● EXERCISE: Produce the records below again, word for word, but stop after the line that contains "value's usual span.".

(DATA SECTION Opens)

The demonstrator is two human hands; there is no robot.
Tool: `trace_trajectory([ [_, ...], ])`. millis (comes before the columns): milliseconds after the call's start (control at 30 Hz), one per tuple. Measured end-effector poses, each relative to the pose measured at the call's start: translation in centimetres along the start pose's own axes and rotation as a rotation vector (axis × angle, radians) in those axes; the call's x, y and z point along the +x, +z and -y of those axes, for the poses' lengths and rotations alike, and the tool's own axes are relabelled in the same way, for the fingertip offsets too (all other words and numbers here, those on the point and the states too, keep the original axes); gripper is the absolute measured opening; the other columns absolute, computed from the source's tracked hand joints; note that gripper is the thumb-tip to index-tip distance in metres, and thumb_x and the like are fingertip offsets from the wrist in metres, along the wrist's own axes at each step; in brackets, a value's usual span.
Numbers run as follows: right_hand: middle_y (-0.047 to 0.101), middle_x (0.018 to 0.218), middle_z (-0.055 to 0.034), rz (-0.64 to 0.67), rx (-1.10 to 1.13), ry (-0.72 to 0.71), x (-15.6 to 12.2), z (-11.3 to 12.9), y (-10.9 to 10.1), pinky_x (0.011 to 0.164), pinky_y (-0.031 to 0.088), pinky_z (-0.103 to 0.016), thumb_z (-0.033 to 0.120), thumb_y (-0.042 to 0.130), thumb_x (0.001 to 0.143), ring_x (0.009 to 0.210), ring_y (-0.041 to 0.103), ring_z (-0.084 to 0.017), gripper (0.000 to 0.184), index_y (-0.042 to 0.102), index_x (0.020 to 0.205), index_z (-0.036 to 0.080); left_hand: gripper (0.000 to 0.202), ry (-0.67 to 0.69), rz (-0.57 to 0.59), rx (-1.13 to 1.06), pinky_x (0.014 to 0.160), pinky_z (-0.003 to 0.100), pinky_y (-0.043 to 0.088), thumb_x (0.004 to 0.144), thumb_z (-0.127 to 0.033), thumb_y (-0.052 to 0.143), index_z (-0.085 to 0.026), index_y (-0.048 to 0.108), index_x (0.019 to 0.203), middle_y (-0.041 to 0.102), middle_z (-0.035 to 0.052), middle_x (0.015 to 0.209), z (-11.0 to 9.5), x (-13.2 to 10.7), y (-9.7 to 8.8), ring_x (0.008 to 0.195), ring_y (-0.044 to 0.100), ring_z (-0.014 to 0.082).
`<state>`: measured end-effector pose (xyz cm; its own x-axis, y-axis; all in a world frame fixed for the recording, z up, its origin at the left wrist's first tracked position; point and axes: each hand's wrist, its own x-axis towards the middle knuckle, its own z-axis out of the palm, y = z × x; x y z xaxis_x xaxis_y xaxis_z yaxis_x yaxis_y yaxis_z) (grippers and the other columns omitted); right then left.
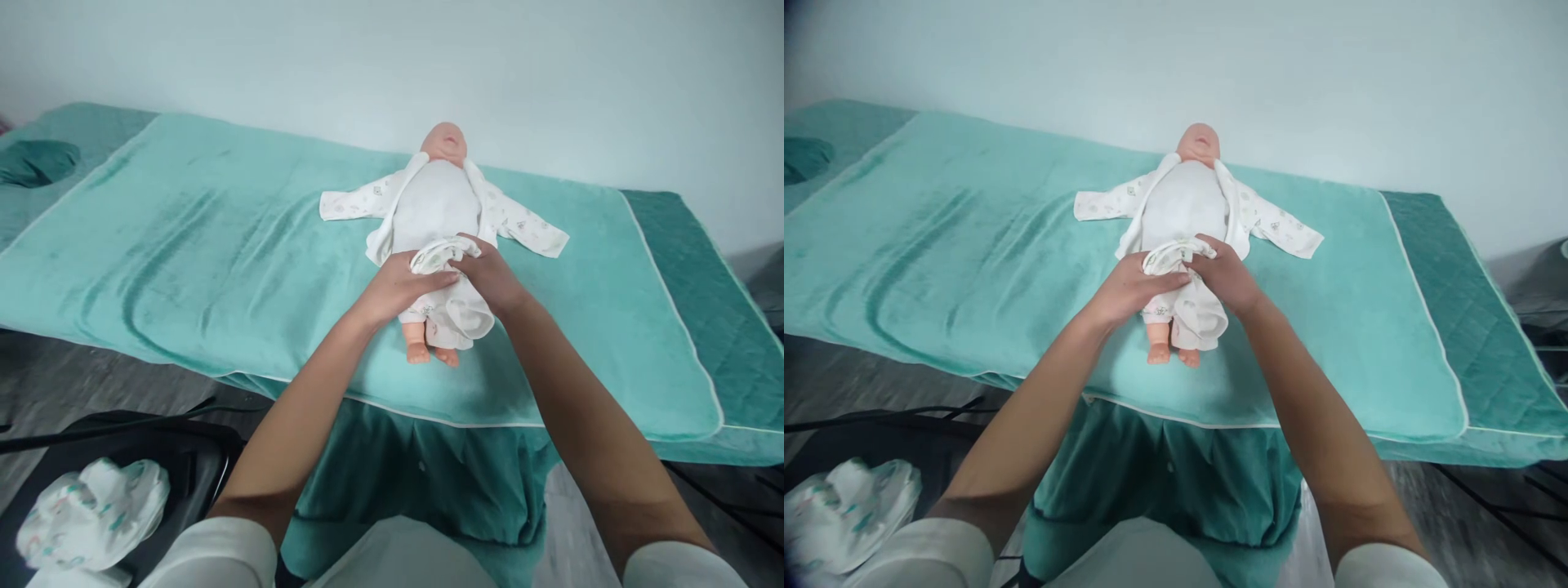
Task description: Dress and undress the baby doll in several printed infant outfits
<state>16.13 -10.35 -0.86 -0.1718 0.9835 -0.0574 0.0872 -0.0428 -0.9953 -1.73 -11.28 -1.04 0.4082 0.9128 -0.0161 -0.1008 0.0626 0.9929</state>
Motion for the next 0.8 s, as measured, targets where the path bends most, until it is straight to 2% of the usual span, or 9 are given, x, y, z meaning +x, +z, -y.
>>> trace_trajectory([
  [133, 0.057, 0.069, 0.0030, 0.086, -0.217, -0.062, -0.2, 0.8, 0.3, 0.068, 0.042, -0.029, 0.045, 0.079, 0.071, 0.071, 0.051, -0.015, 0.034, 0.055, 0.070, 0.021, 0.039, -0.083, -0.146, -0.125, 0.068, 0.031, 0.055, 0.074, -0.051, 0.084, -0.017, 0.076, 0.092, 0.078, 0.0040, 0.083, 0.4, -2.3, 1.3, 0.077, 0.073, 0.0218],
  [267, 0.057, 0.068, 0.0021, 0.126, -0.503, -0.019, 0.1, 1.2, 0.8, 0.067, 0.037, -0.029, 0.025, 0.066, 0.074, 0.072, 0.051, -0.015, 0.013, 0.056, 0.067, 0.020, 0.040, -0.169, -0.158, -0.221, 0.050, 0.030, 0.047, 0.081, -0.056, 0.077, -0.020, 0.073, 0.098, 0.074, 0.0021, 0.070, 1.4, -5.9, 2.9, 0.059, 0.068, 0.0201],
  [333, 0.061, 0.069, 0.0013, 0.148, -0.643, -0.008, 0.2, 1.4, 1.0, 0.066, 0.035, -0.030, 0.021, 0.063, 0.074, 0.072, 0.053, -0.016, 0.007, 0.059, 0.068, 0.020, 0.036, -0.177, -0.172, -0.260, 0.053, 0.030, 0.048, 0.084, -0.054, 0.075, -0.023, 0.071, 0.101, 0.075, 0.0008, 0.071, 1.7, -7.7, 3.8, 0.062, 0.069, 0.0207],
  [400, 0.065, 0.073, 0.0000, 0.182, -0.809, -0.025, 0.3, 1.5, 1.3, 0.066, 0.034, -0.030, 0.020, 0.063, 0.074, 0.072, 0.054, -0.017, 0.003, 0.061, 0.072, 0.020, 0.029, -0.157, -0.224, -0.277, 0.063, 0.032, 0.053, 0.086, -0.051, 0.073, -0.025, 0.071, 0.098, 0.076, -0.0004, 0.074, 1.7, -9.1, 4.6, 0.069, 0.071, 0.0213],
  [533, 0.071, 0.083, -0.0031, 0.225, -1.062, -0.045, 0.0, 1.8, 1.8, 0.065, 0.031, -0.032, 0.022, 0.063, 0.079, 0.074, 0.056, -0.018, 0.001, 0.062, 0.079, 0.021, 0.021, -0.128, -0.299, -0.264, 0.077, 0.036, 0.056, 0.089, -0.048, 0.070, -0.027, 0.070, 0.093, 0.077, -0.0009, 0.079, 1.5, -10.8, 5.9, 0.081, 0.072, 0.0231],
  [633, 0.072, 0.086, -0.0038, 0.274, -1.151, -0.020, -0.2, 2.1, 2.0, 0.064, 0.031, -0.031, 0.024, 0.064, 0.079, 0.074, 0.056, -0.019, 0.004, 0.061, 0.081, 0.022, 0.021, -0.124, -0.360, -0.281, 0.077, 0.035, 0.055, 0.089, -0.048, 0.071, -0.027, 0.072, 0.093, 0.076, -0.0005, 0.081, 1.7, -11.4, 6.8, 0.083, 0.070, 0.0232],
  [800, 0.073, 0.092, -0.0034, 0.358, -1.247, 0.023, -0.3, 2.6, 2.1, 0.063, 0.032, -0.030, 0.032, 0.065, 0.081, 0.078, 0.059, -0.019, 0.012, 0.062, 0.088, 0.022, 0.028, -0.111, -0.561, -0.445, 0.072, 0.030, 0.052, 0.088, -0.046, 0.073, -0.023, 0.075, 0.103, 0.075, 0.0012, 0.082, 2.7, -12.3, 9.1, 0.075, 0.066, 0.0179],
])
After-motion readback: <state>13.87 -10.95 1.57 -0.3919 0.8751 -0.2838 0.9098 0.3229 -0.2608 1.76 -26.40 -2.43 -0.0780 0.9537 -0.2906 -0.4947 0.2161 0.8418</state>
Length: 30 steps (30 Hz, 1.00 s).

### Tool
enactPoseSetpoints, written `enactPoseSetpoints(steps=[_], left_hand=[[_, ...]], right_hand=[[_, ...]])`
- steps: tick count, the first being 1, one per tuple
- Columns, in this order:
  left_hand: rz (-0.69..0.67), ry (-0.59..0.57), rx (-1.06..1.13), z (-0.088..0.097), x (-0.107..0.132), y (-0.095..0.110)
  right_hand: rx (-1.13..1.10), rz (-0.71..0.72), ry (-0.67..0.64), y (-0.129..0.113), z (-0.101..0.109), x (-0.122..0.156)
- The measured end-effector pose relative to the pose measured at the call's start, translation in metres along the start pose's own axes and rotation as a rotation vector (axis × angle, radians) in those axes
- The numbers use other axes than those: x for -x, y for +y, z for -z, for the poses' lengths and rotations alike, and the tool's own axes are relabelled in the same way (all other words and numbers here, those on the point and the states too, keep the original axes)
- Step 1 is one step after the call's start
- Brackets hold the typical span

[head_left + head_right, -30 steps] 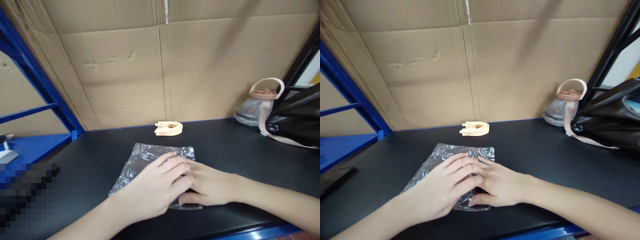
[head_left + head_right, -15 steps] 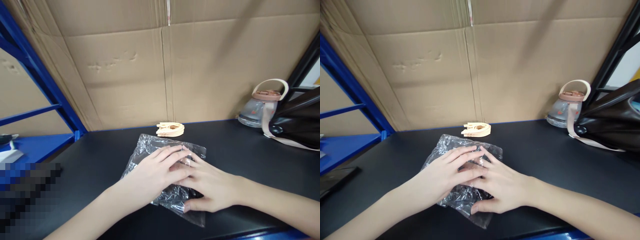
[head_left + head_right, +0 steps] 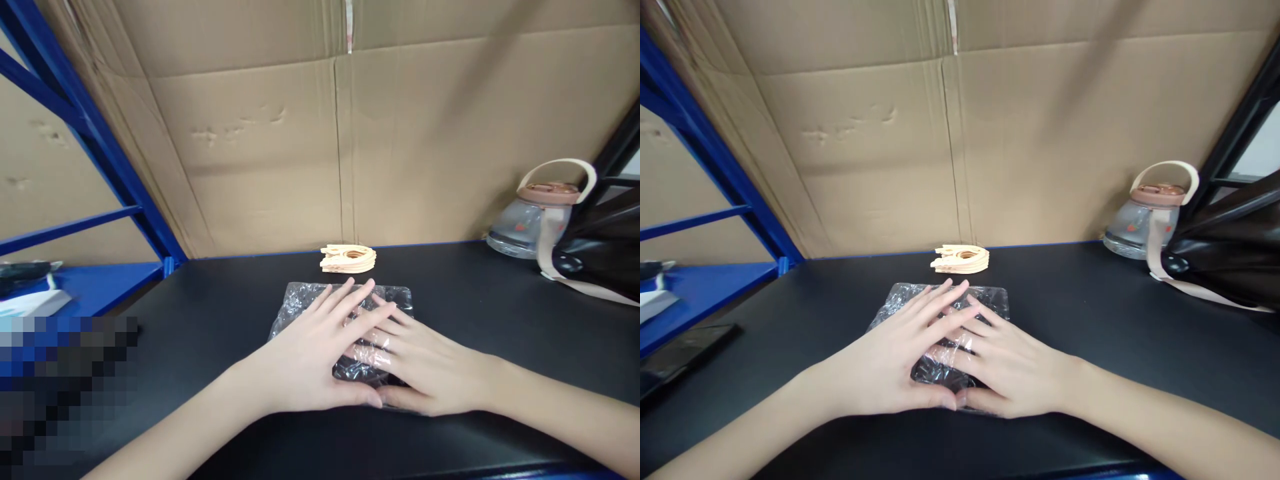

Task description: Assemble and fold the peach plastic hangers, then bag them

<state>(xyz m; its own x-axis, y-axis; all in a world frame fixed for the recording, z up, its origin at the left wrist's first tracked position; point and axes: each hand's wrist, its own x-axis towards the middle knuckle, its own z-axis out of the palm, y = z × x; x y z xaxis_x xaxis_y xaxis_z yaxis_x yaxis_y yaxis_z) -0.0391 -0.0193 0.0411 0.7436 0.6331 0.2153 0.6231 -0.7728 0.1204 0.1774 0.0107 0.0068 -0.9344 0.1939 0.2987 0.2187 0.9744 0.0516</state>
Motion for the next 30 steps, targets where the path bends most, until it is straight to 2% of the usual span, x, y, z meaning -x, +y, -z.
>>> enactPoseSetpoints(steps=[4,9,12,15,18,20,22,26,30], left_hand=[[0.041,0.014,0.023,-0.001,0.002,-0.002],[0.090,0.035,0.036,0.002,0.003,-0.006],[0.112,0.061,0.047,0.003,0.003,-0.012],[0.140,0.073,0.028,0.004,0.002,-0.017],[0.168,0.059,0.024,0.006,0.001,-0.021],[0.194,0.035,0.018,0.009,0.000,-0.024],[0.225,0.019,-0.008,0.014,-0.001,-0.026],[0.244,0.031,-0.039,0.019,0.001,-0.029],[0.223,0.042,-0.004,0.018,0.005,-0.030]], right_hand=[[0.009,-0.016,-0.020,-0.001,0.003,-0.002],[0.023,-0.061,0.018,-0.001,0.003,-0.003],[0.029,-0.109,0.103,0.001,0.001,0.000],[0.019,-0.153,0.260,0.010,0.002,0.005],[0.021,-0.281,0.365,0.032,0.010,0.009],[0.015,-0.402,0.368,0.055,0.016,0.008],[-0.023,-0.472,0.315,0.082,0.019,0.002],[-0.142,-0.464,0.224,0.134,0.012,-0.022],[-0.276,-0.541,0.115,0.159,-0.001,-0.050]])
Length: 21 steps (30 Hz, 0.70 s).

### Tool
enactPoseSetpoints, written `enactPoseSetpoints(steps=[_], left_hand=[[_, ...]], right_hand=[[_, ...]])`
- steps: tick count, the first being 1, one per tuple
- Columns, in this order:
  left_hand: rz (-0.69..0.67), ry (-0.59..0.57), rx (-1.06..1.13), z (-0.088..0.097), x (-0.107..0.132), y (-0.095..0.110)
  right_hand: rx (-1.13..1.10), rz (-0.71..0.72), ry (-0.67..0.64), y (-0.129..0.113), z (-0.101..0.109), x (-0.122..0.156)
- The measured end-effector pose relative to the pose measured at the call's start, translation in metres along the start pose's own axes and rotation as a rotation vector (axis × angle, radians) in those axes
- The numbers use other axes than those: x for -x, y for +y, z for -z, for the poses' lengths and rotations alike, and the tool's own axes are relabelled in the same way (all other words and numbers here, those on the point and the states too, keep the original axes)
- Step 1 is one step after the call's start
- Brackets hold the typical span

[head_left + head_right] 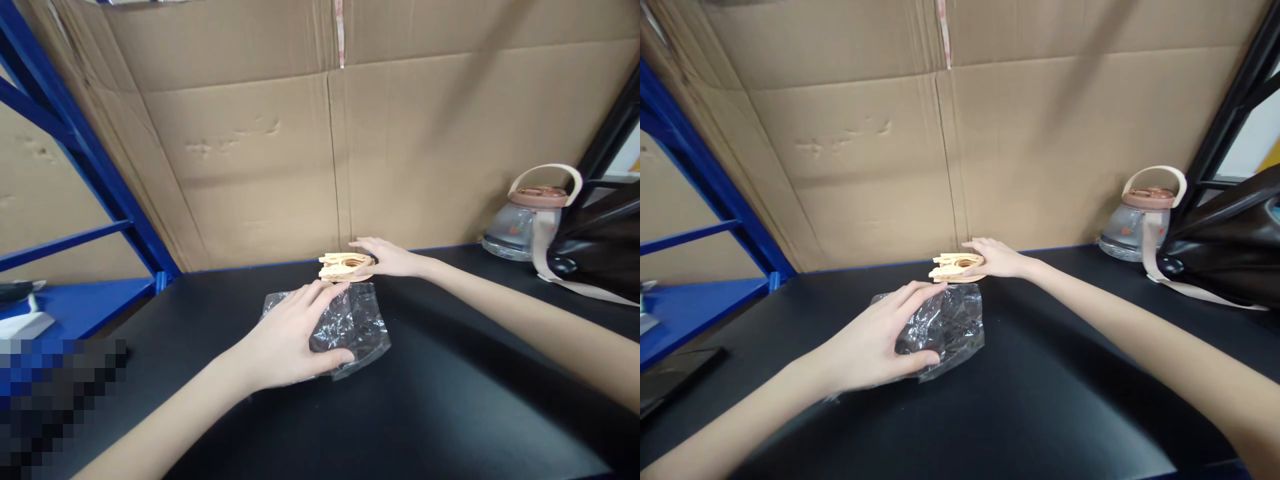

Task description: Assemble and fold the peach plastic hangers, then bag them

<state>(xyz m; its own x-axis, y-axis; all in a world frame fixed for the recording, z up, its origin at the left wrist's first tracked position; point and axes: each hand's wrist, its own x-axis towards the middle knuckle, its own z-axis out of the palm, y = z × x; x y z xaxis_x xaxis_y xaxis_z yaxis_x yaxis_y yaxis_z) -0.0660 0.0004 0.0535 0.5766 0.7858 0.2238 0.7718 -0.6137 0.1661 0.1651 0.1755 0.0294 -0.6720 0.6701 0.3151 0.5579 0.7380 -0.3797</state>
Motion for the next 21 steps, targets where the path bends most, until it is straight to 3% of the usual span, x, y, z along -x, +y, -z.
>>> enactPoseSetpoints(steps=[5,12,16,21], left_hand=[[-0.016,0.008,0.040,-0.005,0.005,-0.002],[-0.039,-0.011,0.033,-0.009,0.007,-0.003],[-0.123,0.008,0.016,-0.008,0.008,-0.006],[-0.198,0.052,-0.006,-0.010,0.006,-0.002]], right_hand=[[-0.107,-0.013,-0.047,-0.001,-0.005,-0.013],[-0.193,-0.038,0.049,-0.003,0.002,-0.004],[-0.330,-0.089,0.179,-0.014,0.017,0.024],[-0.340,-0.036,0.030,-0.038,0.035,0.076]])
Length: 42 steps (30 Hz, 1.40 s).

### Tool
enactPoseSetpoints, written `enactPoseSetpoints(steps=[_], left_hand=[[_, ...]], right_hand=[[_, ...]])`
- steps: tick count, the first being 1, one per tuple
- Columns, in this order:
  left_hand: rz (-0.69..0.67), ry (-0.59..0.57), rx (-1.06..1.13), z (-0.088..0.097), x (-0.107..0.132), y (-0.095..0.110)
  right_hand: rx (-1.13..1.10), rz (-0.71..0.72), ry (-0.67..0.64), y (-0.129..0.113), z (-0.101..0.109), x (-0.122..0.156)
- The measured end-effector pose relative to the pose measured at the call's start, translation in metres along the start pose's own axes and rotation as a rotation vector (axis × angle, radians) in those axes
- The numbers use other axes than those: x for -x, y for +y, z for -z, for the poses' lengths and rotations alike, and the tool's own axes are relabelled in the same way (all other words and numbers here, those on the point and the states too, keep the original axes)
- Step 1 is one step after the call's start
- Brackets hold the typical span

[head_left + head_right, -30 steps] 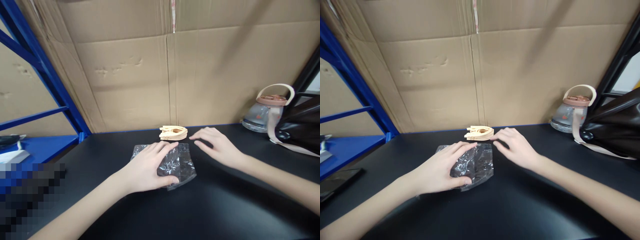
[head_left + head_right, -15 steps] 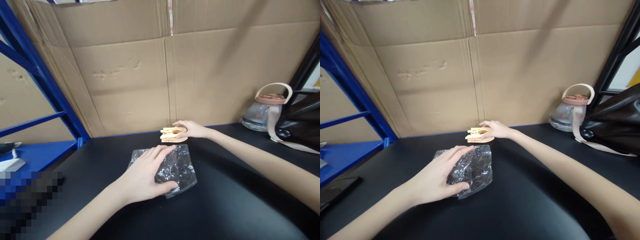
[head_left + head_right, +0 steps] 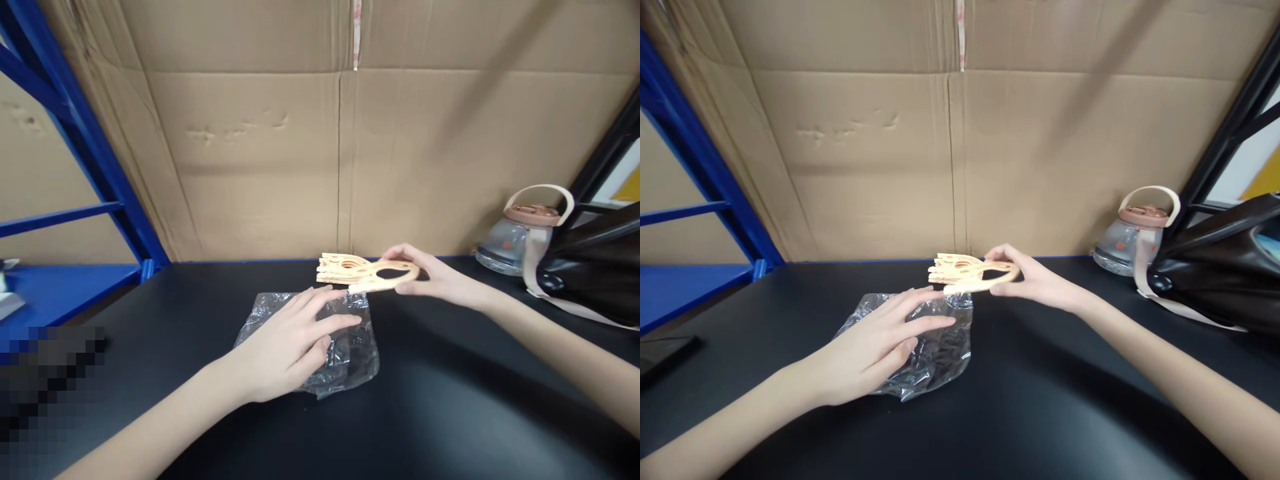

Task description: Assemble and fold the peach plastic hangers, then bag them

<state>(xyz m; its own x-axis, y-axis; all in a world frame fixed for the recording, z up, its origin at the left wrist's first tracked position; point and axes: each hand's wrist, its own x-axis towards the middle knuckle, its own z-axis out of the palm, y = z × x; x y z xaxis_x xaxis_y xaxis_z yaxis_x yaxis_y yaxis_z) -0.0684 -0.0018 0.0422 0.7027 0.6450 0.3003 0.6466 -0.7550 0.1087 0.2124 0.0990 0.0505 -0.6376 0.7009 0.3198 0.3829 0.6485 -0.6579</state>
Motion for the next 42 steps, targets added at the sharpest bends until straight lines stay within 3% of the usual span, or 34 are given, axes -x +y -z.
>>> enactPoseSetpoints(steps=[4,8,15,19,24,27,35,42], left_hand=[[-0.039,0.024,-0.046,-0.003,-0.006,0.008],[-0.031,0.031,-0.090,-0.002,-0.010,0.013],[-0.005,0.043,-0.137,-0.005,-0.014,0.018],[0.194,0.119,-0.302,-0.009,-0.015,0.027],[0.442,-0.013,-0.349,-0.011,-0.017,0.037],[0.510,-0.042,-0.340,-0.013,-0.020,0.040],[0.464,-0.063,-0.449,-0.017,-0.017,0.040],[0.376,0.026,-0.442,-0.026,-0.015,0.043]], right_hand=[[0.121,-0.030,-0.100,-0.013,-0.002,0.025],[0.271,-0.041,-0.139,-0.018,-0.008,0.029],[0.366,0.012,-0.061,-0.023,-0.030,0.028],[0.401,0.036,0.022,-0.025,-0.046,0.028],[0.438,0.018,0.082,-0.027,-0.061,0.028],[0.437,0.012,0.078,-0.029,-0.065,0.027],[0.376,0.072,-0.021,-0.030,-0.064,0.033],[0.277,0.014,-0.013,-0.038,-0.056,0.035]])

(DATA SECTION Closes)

● ANSWER BELOW:
The demonstrator is two human hands; there is no robot.
Tool: `trace_trajectory([ [_, ...], ])`. millis (comes before the columns): milliseconds after the call's start (control at 30 Hz), one per tuple. Measured end-effector poses, each relative to the pose measured at the call's start: translation in centimetres along the start pose's own axes and rotation as a rotation vector (axis × angle, radians) in those axes; the call's x, y and z point along the +x, +z and -y of those axes, for the poses' lengths and rotations alike, and the tool's own axes are relabelled in the same way, for the fingertip offsets too (all other words and numbers here, those on the point and the states too, keep the original axes); gripper is the absolute measured opening; the other columns absolute, computed from the source's tracked hand joints; note that gripper is the thumb-tip to index-tip distance in metres, and thumb_x and the like are fingertip offsets from the wrist in metres, along the wrist's own axes at each step; in brackets, a value's usual span.

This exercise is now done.